Une volonté d’innover
Au-delà des évolutions territoriales et des nouvelles compétences, les collectivités vont devoir apprendre à suivre les innovations toujours plus pressantes et rapides que vit le secteur de la mobilité. La LOM de son côté propose un cadre favorable à l’innovation. Elle souhaite mettre en avant le covoiturage comme une solution de transport au quotidien, notamment par la possibilité pour les collectivités locales de subventionner les solutions de covoiturage au quotidien, par la création de voies réservées au covoiturage ou encore la création du forfait mobilité durable. Elle souhaite également fixer un nouveau cadre pour les solutions en libre-service (vélos, voitures électriques, trottinettes) mais aussi pour permettre la circulation de navettes autonomes dès 2020 (et de véhicules particuliers dès 2022). L’information voyageurs est également un enjeu primordial pour le Gouvernement, qui prévoit que 100% des informations soient disponibles en temps réel et rendues publiques d’ici 2021 et ce pour favoriser les applications de type MaaS (Mobility As A Service).

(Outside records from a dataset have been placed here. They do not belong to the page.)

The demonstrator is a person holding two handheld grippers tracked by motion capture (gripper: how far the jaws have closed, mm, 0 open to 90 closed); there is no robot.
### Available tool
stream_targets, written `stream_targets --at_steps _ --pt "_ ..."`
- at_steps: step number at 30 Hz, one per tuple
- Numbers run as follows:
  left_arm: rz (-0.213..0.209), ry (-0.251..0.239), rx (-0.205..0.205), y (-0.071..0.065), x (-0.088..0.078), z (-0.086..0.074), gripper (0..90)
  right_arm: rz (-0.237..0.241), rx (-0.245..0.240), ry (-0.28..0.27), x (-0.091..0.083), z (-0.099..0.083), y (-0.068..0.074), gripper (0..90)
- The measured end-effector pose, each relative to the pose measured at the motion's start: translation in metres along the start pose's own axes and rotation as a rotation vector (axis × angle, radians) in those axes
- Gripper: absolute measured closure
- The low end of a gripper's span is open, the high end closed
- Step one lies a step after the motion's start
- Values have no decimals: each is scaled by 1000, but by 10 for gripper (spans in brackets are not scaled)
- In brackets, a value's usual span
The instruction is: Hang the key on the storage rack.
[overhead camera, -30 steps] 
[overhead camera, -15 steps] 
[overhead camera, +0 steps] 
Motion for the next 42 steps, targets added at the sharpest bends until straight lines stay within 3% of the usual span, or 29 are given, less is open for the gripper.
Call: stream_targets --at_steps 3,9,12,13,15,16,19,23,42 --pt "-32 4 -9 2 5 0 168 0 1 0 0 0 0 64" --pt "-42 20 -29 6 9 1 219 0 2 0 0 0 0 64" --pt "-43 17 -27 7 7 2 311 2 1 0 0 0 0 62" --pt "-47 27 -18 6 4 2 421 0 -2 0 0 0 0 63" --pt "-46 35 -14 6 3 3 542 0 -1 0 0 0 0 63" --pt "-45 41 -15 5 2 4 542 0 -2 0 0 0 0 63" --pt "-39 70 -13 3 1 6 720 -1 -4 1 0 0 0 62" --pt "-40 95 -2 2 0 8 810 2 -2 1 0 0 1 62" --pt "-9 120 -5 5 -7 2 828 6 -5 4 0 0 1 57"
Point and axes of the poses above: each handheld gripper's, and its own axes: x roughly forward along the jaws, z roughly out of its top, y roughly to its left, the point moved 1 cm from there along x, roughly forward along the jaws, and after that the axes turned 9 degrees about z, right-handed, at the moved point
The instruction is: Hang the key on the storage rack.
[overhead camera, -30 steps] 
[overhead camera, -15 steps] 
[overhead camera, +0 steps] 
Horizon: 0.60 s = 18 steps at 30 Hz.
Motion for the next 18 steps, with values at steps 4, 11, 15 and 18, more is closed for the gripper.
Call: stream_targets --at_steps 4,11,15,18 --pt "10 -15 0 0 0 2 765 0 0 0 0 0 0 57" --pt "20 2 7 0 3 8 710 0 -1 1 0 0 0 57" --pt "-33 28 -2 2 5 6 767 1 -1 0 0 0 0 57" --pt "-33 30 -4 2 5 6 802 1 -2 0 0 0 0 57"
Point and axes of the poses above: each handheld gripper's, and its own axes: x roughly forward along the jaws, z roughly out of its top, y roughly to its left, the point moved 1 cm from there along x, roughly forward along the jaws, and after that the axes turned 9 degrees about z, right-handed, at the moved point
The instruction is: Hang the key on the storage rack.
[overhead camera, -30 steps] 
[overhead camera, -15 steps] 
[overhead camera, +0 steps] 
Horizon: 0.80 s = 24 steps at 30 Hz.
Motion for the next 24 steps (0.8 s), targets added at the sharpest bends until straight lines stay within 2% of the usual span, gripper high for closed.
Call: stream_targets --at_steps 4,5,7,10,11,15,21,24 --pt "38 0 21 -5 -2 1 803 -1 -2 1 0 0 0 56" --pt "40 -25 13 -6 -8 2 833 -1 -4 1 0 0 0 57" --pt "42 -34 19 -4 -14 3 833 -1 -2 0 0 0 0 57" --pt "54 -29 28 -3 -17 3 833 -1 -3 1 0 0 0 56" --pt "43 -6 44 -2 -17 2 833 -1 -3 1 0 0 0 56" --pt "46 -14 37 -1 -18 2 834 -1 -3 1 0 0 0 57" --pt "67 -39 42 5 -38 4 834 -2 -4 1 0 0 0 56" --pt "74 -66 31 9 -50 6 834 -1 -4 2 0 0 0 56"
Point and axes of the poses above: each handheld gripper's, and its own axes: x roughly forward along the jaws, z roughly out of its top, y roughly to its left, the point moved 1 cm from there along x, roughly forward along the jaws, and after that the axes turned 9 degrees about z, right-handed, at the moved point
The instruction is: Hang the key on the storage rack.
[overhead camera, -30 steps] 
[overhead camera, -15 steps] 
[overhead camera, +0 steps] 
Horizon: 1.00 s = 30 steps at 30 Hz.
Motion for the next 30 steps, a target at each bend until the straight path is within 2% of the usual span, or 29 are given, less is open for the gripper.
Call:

Encore une fois, c’est grâce à la méthode et aux leviers disponibles que pourra réussir une telle ambition. Les nouvelles mobilités sont synonymes de “multitude”. Le secteur de la mobilité doit désormais compter, en plus des opérateurs historiques, avec de nombreux nouveaux acteurs, des startups, et de jeunes entreprises souvent issues du monde du digital. La cohabitation entre ces deux mondes nécessite de la part de la puissance publique une maîtrise de deux sujets majeurs. Celui de la donnée tout d’abord : compétences en digital, data analyst, data scientist. Celui du juridique ensuite : nouvelles modalités, contrats d’expérimentation, évolution de la commande publique... C’est dans cette logique et pour disposer du cadre adapté pour mener des expérimentations de solutions nouvelles de mobilité dans les territoires ruraux que la LOM habilite le Gouvernement à légiférer par ordonnance pour instaurer des dérogations de niveau législatif… une disposition s’inscrivant dans la démarche France Expérimentation.
La LOM vient doter les collectivités de nouveaux périmètres et de nouveaux outils pour proposer des solutions plus innovantes pour la mobilité du quotidien. Néanmoins, afin que la greffe puisse prendre, il s’agit désormais de retisser du réseau et des compétences pour que l’ensemble des territoires puissent en bénéficier.